* [Data in this exercise]:
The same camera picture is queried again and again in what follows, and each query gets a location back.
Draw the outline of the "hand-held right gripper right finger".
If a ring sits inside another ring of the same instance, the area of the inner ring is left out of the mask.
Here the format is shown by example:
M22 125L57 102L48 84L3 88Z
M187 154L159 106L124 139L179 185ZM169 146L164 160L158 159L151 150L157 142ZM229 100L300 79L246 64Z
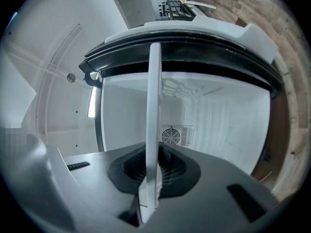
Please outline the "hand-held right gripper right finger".
M160 144L156 227L246 227L277 206L270 191L232 163Z

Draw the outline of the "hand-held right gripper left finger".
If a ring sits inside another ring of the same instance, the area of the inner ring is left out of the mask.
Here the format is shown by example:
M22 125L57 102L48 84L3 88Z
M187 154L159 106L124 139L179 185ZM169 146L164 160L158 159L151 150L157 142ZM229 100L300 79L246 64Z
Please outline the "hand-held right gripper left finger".
M138 190L146 177L145 144L64 158L79 188L113 215L139 212Z

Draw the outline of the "white wire fridge shelf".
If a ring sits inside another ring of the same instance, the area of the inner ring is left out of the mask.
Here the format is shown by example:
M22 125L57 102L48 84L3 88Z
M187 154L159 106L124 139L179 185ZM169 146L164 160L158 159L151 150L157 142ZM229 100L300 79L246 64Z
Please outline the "white wire fridge shelf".
M146 195L147 208L142 211L146 223L156 208L156 179L159 147L162 58L161 44L150 46L146 110Z

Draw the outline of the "white open-front cabinet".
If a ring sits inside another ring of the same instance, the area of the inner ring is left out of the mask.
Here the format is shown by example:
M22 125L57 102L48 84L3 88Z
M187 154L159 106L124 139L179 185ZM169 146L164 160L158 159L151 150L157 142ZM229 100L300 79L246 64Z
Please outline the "white open-front cabinet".
M271 160L267 140L280 91L262 78L182 71L161 74L161 142L222 158L244 173ZM105 151L146 141L148 73L102 79L101 136Z

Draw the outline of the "ceiling light panel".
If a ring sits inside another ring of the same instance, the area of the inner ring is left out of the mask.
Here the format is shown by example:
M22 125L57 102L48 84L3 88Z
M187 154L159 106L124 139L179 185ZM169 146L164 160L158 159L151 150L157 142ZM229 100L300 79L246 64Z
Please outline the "ceiling light panel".
M88 107L88 113L87 116L89 118L95 117L95 102L96 102L96 88L92 88L90 101L89 101L89 107Z

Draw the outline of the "white ceiling conduit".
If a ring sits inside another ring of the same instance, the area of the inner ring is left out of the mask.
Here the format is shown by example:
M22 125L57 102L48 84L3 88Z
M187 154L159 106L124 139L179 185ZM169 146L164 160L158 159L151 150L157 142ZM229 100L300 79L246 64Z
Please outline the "white ceiling conduit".
M60 71L57 68L55 70L52 70L52 69L49 69L49 68L44 68L44 67L40 66L39 64L32 63L32 62L26 60L25 58L23 58L21 56L18 56L16 54L13 54L13 53L11 53L9 51L7 51L7 53L8 53L9 56L12 56L12 57L14 57L14 58L16 58L18 60L21 60L21 61L23 61L23 62L25 62L27 64L30 64L30 65L36 67L37 69L39 69L41 71L44 71L45 73L49 73L49 74L51 74L53 76L56 76L56 77L61 78L61 79L65 80L65 81L68 81L69 83L74 83L74 84L77 84L80 87L83 87L83 88L87 89L87 90L91 90L91 86L87 85L86 83L81 82L79 79L75 79L74 81L69 80L67 78L67 76L68 76L67 73L65 73L63 71ZM48 67L50 67L50 66L58 67L58 66L55 66L53 64L48 64Z

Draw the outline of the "white pegboard with black items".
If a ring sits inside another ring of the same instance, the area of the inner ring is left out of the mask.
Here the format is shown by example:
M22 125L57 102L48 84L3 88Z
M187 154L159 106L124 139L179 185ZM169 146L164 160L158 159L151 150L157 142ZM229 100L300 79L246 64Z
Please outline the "white pegboard with black items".
M152 0L156 21L170 20L168 0Z

* [Exercise]: Once the pictures are dropped, set down everything else in the records exactly.

* [Expected output]:
The same camera picture is queried again and again in what follows, and each query gets a location back.
Draw the outline of the "hand-held right gripper right finger".
If a ring sits inside another ring of the same instance, the area of the inner ring is left out of the mask.
Here the format is shown by example:
M22 125L57 102L48 84L3 88Z
M187 154L159 106L124 139L179 185ZM169 146L164 160L158 159L151 150L157 142ZM229 100L300 79L246 64Z
Please outline the "hand-held right gripper right finger".
M160 144L156 227L246 227L277 206L270 191L232 163Z

Draw the outline of the "hand-held right gripper left finger".
If a ring sits inside another ring of the same instance, the area of the inner ring is left out of the mask.
Here the format is shown by example:
M22 125L57 102L48 84L3 88Z
M187 154L159 106L124 139L179 185ZM169 146L164 160L158 159L151 150L157 142ZM229 100L300 79L246 64Z
Please outline the "hand-held right gripper left finger".
M138 190L146 177L145 144L64 158L79 188L113 215L139 212Z

Draw the outline of the "white wire fridge shelf".
If a ring sits inside another ring of the same instance, the area of the inner ring is left out of the mask.
Here the format is shown by example:
M22 125L57 102L48 84L3 88Z
M187 154L159 106L124 139L179 185ZM169 146L164 160L158 159L151 150L157 142ZM229 100L300 79L246 64Z
Please outline the "white wire fridge shelf".
M146 195L147 208L142 211L146 223L156 208L156 179L159 147L162 58L161 44L150 46L146 110Z

Draw the outline of the "white open-front cabinet".
If a ring sits inside another ring of the same instance, the area of the inner ring is left out of the mask.
Here the format is shown by example:
M22 125L57 102L48 84L3 88Z
M187 154L159 106L124 139L179 185ZM169 146L164 160L158 159L151 150L157 142ZM229 100L300 79L246 64Z
Please outline the "white open-front cabinet".
M271 160L267 140L280 91L262 78L182 71L161 74L161 142L222 158L244 173ZM105 151L146 141L148 73L102 79L101 136Z

Draw the outline of the "ceiling light panel".
If a ring sits inside another ring of the same instance, the area of the inner ring is left out of the mask.
Here the format is shown by example:
M22 125L57 102L48 84L3 88Z
M187 154L159 106L124 139L179 185ZM169 146L164 160L158 159L151 150L157 142ZM229 100L300 79L246 64Z
Please outline the "ceiling light panel".
M88 107L88 113L87 116L89 118L95 117L95 102L96 102L96 88L92 88L90 101L89 101L89 107Z

Draw the outline of the "white ceiling conduit".
If a ring sits inside another ring of the same instance, the area of the inner ring is left out of the mask.
Here the format is shown by example:
M22 125L57 102L48 84L3 88Z
M187 154L159 106L124 139L179 185ZM169 146L164 160L158 159L151 150L157 142ZM229 100L300 79L246 64Z
Please outline the "white ceiling conduit".
M60 71L57 68L55 70L52 70L52 69L49 69L49 68L44 68L44 67L40 66L39 64L32 63L32 62L26 60L25 58L23 58L21 56L18 56L16 54L13 54L13 53L11 53L9 51L7 51L7 53L8 53L9 56L12 56L12 57L14 57L14 58L16 58L18 60L21 60L21 61L23 61L23 62L25 62L27 64L30 64L30 65L36 67L37 69L39 69L41 71L44 71L45 73L49 73L49 74L51 74L53 76L56 76L56 77L61 78L61 79L65 80L65 81L68 81L69 83L74 83L74 84L77 84L80 87L83 87L83 88L87 89L87 90L91 90L91 86L87 85L86 83L81 82L79 79L75 79L74 81L69 80L67 78L67 76L68 76L67 73L65 73L63 71ZM48 67L50 67L50 66L58 67L58 66L55 66L53 64L48 64Z

Draw the outline of the "white pegboard with black items".
If a ring sits inside another ring of the same instance, the area of the inner ring is left out of the mask.
Here the format is shown by example:
M22 125L57 102L48 84L3 88Z
M187 154L159 106L124 139L179 185ZM169 146L164 160L158 159L151 150L157 142ZM229 100L300 79L246 64Z
Please outline the "white pegboard with black items".
M152 0L156 21L170 20L168 0Z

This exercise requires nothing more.